→ **PROMPT**: Each line of the entries that mentions the string "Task" needs to be reported.

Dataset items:

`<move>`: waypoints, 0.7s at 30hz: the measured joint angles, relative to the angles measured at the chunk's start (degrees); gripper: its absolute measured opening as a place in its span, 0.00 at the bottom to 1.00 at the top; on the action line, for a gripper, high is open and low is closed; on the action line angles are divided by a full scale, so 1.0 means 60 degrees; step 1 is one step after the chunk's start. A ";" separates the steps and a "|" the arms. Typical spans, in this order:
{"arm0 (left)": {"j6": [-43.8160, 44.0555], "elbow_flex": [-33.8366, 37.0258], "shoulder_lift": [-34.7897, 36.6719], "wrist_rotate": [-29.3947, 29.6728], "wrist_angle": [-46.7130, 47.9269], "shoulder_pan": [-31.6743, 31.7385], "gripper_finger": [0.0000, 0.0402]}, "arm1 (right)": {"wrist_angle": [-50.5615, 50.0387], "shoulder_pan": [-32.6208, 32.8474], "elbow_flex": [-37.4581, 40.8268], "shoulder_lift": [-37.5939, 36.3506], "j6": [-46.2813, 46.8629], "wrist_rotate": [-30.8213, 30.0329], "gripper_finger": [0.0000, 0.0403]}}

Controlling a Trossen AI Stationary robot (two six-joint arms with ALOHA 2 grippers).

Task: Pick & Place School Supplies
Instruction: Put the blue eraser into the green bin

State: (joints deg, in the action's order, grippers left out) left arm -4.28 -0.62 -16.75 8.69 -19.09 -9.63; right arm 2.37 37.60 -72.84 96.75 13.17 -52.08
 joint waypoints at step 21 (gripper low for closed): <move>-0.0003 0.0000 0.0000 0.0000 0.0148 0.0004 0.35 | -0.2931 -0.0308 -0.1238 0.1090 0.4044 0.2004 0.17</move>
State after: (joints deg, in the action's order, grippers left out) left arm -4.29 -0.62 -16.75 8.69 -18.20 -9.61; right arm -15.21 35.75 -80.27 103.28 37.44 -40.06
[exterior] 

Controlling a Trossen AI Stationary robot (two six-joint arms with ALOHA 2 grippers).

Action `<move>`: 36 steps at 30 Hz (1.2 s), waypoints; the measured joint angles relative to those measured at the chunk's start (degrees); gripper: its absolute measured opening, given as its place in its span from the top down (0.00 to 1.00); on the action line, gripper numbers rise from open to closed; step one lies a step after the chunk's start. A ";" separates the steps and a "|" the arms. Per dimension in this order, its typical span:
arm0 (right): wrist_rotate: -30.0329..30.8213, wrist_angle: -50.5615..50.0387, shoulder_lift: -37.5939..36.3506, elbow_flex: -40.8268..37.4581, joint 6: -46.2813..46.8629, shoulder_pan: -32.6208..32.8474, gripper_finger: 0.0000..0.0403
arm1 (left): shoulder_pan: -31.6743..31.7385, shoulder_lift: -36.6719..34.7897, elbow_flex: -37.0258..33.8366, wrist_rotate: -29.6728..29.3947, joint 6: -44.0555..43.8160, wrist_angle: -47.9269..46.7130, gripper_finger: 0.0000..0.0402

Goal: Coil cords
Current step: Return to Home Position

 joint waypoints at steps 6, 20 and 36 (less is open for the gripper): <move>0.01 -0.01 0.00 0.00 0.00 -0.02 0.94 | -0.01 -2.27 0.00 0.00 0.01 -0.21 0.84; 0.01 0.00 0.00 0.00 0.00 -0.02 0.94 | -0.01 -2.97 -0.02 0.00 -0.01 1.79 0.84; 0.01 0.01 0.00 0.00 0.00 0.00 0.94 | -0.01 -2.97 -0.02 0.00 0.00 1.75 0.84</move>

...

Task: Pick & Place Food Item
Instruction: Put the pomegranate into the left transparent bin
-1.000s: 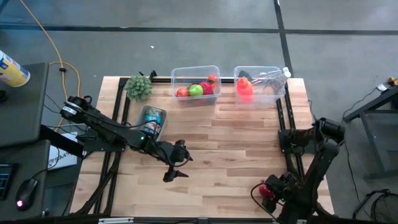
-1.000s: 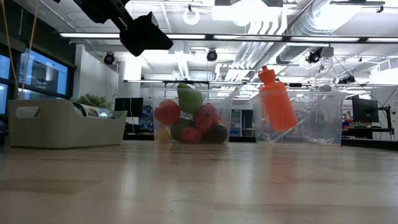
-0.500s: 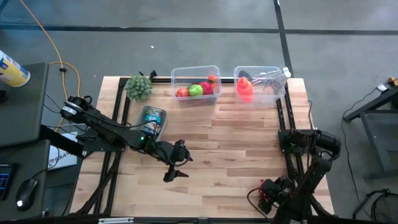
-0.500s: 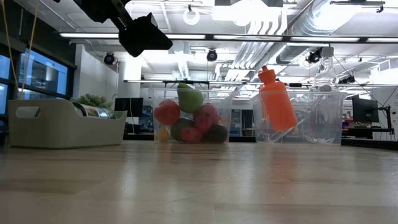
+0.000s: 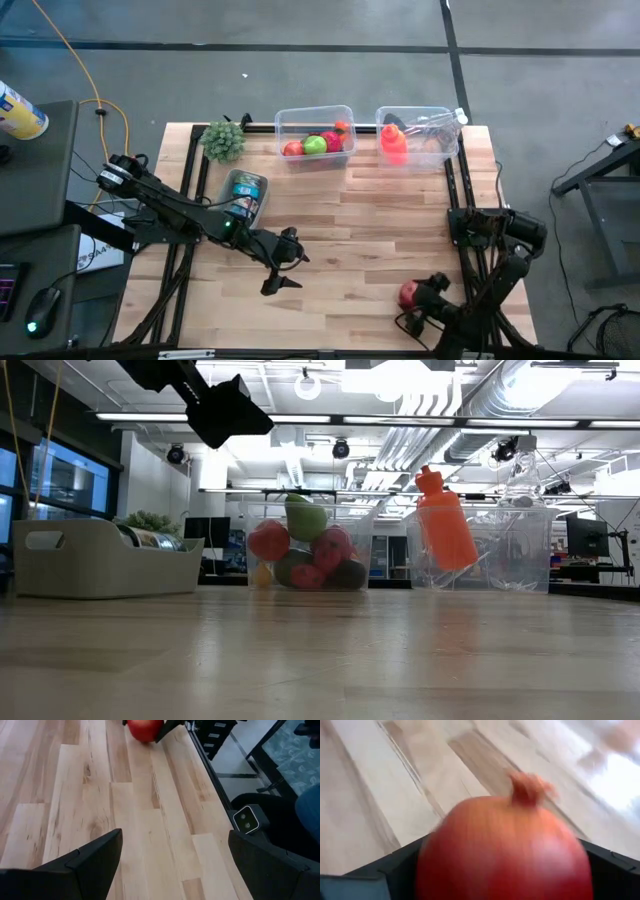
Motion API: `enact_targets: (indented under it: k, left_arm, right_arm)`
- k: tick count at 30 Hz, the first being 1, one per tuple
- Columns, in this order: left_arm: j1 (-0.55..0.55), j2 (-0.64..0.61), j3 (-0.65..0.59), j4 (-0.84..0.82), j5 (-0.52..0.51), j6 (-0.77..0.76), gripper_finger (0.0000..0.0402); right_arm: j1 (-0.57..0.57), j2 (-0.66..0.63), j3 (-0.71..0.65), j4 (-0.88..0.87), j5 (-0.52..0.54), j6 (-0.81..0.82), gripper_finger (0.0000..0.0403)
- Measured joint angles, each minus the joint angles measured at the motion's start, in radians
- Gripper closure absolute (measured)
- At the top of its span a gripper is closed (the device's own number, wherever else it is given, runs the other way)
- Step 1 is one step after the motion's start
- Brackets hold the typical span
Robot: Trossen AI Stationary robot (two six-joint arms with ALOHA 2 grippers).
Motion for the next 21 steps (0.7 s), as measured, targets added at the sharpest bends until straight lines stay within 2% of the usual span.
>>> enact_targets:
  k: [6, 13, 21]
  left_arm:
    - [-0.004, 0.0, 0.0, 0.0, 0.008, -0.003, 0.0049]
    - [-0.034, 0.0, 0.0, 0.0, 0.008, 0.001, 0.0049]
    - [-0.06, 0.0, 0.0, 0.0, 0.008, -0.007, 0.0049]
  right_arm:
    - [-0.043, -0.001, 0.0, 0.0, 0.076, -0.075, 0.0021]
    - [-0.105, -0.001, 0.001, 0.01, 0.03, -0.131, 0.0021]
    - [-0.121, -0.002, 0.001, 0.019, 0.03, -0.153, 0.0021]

→ **RESULT**:
Task: Pick & Place School Supplies
Task: Pick & Place Food Item

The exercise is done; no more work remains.